WORK TO BE COMPLETED
From the first line of the material below to the line containing "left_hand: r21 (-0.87", repeat every line exactly and add nothing.

INPUT
-=-=-

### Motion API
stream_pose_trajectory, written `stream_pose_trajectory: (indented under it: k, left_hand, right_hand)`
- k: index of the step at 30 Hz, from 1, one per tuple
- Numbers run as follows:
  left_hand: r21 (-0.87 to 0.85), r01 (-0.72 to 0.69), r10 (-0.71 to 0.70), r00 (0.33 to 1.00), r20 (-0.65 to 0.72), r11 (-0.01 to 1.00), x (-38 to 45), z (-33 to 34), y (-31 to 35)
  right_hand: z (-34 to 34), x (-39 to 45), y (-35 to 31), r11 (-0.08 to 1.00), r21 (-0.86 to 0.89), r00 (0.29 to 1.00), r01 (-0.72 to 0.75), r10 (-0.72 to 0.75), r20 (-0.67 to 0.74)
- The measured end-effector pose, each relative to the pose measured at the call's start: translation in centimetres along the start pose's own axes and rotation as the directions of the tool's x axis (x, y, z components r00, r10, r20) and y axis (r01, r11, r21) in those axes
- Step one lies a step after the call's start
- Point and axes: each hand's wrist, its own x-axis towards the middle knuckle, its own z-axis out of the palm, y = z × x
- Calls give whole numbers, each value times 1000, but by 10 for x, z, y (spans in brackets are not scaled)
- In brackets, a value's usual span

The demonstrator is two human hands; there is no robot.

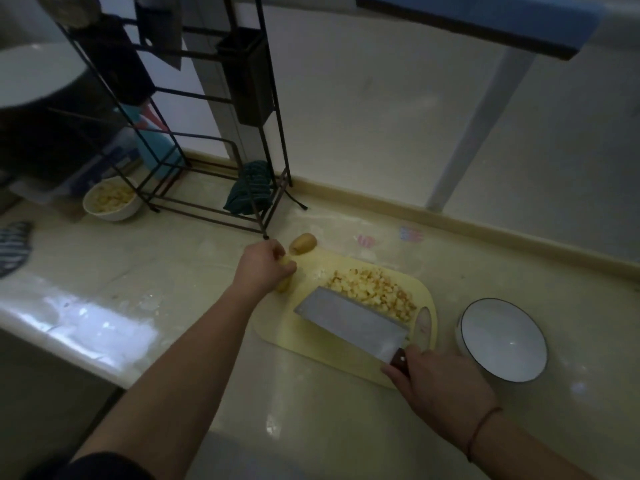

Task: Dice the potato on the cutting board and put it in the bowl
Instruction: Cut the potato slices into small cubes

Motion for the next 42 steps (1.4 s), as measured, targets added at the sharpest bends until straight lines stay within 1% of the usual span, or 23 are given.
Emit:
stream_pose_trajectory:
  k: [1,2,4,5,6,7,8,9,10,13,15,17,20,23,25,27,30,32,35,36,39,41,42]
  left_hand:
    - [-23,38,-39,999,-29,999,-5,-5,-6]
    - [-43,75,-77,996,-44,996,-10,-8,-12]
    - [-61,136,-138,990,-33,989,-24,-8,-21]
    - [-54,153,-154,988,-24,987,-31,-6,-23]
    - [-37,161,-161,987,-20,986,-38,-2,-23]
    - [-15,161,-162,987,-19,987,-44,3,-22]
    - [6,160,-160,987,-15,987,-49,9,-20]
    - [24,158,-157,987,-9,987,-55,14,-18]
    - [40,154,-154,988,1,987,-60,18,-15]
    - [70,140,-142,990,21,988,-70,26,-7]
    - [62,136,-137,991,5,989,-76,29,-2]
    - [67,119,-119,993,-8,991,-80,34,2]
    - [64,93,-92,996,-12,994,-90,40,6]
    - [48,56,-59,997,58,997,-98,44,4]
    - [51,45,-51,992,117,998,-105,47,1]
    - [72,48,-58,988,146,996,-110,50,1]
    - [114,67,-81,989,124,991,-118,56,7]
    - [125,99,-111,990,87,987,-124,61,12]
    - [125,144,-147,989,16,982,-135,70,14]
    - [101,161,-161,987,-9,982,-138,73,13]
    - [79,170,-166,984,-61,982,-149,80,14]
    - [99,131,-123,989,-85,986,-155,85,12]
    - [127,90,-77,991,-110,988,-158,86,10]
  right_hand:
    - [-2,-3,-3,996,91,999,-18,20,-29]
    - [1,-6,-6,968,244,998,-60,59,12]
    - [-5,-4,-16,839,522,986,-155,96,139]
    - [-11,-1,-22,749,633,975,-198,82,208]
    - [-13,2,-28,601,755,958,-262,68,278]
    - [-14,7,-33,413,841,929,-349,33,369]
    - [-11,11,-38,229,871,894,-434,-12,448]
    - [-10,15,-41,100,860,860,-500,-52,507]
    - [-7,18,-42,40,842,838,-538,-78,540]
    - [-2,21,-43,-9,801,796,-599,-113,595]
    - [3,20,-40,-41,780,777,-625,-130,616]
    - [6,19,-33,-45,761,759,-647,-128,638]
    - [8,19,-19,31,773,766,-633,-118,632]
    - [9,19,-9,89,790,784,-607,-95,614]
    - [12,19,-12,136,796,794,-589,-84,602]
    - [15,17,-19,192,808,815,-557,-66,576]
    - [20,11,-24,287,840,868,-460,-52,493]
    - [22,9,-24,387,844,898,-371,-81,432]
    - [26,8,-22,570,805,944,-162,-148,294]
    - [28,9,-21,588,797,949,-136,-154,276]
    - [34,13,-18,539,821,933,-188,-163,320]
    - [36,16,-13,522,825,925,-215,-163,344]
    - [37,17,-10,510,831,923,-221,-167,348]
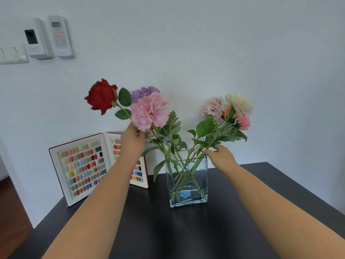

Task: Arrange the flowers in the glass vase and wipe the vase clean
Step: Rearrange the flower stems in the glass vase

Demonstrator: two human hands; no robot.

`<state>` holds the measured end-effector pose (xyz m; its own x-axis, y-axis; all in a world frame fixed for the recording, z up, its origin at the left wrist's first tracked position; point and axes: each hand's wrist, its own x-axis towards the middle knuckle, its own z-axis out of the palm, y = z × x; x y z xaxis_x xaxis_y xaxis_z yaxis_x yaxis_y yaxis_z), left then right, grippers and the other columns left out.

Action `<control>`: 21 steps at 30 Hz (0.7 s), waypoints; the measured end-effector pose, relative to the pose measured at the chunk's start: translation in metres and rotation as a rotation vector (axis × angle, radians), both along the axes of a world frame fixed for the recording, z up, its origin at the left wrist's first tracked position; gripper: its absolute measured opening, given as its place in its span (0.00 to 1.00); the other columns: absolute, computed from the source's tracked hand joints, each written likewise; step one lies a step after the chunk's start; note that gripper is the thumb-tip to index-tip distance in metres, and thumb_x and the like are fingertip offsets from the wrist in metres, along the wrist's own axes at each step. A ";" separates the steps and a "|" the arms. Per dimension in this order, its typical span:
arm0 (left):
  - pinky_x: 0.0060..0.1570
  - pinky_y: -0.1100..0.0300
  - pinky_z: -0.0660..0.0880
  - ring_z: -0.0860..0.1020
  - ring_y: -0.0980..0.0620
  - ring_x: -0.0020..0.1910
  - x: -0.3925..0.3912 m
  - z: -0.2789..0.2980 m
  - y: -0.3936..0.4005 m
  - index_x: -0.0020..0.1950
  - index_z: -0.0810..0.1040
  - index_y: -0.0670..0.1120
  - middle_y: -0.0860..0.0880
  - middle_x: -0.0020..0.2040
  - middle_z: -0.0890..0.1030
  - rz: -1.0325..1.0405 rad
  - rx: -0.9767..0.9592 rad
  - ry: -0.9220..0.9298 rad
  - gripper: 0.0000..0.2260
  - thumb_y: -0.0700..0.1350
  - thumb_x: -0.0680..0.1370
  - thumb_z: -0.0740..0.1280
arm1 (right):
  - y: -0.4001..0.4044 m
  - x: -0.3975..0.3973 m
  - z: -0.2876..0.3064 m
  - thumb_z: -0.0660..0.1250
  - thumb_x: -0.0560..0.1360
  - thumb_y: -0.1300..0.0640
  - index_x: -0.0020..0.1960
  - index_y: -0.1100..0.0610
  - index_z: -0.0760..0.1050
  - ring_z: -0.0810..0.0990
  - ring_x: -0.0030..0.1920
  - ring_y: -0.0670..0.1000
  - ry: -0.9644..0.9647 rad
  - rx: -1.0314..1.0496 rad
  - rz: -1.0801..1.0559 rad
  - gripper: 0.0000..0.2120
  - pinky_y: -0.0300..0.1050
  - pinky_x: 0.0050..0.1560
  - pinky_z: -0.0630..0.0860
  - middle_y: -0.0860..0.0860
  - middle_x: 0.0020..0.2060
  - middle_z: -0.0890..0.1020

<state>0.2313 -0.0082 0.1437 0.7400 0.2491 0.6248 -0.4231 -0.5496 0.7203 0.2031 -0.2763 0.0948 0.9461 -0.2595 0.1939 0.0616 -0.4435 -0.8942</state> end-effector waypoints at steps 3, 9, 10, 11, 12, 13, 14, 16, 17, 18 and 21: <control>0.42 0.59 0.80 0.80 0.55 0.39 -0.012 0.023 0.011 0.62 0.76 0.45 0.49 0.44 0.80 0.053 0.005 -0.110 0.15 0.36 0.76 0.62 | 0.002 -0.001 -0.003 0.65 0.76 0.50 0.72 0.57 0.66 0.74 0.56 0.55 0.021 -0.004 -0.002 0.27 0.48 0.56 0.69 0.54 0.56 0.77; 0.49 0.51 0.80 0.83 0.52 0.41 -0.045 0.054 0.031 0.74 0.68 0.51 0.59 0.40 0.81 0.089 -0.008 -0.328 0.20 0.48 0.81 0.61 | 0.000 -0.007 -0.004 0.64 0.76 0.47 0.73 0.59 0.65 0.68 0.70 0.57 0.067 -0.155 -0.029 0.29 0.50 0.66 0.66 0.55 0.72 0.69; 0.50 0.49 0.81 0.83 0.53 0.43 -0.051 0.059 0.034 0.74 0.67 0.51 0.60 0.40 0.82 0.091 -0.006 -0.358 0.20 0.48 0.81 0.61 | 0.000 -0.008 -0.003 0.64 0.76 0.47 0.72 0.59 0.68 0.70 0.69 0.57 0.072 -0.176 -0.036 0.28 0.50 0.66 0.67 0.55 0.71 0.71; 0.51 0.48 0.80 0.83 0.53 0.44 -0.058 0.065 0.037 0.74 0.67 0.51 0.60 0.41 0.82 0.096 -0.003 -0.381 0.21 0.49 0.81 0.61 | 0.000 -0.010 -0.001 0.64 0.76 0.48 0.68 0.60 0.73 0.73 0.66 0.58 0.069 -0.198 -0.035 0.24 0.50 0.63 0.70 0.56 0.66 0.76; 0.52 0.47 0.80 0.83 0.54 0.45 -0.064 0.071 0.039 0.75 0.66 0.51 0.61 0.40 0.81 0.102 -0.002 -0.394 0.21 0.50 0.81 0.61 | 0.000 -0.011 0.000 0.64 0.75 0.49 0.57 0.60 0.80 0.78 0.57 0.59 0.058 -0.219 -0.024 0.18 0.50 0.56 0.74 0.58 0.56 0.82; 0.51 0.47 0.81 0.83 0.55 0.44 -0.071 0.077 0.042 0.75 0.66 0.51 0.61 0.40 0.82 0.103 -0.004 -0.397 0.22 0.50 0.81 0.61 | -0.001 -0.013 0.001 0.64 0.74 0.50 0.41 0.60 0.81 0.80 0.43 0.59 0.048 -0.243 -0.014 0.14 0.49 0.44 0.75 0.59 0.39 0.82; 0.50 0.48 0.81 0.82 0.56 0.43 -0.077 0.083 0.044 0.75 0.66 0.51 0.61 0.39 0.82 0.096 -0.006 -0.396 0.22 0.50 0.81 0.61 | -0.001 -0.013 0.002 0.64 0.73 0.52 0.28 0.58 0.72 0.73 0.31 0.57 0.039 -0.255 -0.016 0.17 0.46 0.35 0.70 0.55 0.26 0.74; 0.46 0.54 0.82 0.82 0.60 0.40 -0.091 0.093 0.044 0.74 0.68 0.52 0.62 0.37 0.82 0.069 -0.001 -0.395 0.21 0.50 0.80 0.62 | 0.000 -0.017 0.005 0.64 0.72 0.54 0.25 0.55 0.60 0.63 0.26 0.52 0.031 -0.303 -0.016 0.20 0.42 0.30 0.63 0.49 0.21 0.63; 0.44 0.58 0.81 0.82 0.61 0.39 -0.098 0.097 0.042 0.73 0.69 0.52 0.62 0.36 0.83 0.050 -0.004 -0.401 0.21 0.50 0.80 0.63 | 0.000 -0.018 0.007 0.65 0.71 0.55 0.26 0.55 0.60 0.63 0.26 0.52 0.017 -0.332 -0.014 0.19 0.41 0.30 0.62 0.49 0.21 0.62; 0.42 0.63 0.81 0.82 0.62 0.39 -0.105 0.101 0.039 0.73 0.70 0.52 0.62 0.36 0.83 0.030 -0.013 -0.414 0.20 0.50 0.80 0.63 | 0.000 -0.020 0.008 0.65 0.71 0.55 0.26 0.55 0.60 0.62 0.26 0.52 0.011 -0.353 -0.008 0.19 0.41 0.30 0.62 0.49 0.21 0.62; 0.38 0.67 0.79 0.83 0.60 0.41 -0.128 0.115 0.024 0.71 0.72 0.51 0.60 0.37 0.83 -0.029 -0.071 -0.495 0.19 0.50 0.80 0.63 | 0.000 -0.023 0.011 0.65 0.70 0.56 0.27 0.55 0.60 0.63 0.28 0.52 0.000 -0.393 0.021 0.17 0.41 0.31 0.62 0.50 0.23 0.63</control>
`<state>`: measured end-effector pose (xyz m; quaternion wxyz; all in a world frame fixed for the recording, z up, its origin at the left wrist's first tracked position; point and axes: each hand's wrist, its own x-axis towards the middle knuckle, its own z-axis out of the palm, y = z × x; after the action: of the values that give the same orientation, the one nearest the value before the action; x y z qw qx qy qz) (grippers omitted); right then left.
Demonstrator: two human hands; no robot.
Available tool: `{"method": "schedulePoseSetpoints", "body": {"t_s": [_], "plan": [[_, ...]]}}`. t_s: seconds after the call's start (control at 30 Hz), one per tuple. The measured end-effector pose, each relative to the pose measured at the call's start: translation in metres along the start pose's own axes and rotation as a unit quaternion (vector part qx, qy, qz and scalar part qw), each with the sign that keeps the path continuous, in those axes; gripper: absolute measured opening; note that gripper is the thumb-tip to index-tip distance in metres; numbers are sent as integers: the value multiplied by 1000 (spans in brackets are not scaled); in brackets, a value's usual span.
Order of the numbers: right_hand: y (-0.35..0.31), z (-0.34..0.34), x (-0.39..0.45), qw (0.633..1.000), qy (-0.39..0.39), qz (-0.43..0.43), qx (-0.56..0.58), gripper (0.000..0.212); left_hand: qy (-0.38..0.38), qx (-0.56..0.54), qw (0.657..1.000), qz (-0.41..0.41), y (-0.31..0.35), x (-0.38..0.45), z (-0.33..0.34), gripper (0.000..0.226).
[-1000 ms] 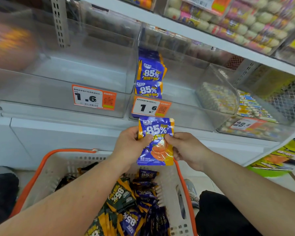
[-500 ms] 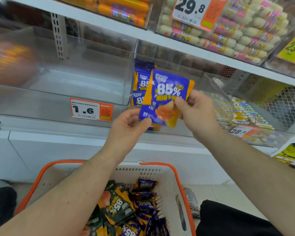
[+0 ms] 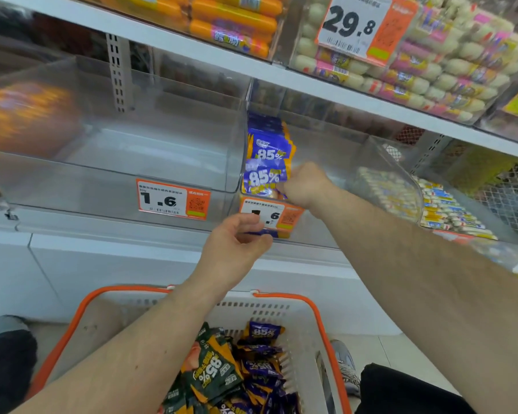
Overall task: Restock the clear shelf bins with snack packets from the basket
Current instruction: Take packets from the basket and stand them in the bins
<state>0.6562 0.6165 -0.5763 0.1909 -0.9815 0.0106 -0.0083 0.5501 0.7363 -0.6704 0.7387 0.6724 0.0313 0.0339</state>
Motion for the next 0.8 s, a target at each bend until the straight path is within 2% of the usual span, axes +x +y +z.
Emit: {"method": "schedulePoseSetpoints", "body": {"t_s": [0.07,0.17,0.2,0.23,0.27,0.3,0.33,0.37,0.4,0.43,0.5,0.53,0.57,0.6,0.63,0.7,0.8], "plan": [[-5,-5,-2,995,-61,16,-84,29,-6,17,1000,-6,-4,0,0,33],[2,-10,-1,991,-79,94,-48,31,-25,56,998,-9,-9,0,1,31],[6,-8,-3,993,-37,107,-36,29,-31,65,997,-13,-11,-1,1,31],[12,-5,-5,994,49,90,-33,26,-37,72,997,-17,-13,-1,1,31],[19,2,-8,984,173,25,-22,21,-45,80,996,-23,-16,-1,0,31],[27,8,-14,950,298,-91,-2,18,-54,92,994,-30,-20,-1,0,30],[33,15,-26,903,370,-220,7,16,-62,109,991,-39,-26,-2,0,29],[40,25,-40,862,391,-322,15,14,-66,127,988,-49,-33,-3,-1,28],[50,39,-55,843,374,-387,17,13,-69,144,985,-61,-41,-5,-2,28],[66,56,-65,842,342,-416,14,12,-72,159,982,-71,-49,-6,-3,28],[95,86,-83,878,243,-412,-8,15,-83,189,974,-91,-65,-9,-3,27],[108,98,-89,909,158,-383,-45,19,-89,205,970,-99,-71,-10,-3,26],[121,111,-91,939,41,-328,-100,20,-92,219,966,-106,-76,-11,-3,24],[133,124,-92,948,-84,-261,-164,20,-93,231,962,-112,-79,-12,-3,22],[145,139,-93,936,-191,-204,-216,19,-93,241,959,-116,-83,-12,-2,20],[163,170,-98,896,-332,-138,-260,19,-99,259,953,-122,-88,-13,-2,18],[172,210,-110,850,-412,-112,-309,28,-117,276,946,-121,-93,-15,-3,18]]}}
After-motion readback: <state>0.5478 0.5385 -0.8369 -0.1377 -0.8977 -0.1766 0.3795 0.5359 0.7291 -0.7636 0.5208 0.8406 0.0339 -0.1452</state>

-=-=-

EXERCISE RESULT
### Motion API
stream_pose_trajectory, written `stream_pose_trajectory: (indented under it: k, left_hand, right_hand)`
- k: index of the step at 30 Hz, from 1, one per tuple
- Numbers run as follows:
  left_hand: r21 (-0.87 to 0.85), r01 (-0.72 to 0.69), r10 (-0.71 to 0.70), r00 (0.33 to 1.00), r20 (-0.65 to 0.72), r11 (-0.01 to 1.00), x (-38 to 45), z (-33 to 34), y (-31 to 35)

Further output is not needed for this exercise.